I wouldn’t sleep again. Martha slept in the bed next to me, huddled on her side, oblivious. With barely an hour before we were to wake, there was no point in tossing and turning here. I got up and dressed. Perhaps someone was about—Nathan, perhaps, or one of the orderlies. Even a conversation with Roger or Bammy would be better than the silence in my head that left me alone with my own thoughts, my own bad dreams.
I had just picked up my boots, ready to tiptoe out the door in my stockings, when I noticed the knife still on the bed. I’d picked a filleting knife, long and razor sharp, and the kitchen had no doubt missed it. I could bring it down there, say I’d found it, innocently replace it. Instead I put it back under my mattress before I padded off down the corridor.

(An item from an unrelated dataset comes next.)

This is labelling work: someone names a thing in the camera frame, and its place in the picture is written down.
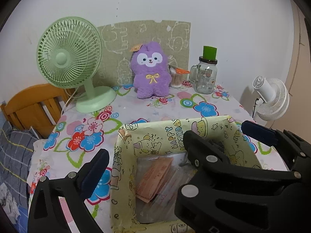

I descended the servants’ stairs to the first landing, halfway between our floor and the men’s floor. I sat on the step and took a moment to pull on my boots and lace them. The only illumination came from a high window, through which the dark was beginning to give way to an indigo purple light that made my fingers look blue and frozen as they tied the laces. In the height of the long days of summer, the sun would be up in less than an hour. It was a quiet moment, and as my dreams receded into an ache in my skull, I let myself breathe and begin to wonder whether there would be anything I could snatch from the kitchen for an early breakfast. I had finished lacing my boots when I heard the sound.
Sssh.
I went still, my breath suspended.
Sssh.
I was still bent over my knees, my hands curled motionless in the air above my feet. It was a whisper, yet it was as shrill as nails down a blackboard, and my back teeth clamped together and ground.
Sssh.
My feet were cold now, and the ends of my fingers. The sound was coming from the men’s hallway, through the door several feet in front of me. I clasped my hands to my knees and looked back up the stairs I had just come down, thinking about escape. Then the sound came again and I turned back, its pull inexorable. There was no voice in my head, no fist in my stomach. I recognized it now as the dragging shuffle of feet in the corridor, one foot and then the other. Approaching.
Sssh.
It could be a patient, a sleepwalker. I could help. As the thought hit me, I remembered the last time I had had such an idea: the night I had seen the shirtless man go into the stairwell. This stairwell. The one I was currently sitting in.
I never see anything walk but the sleepwalkers, Roger had said.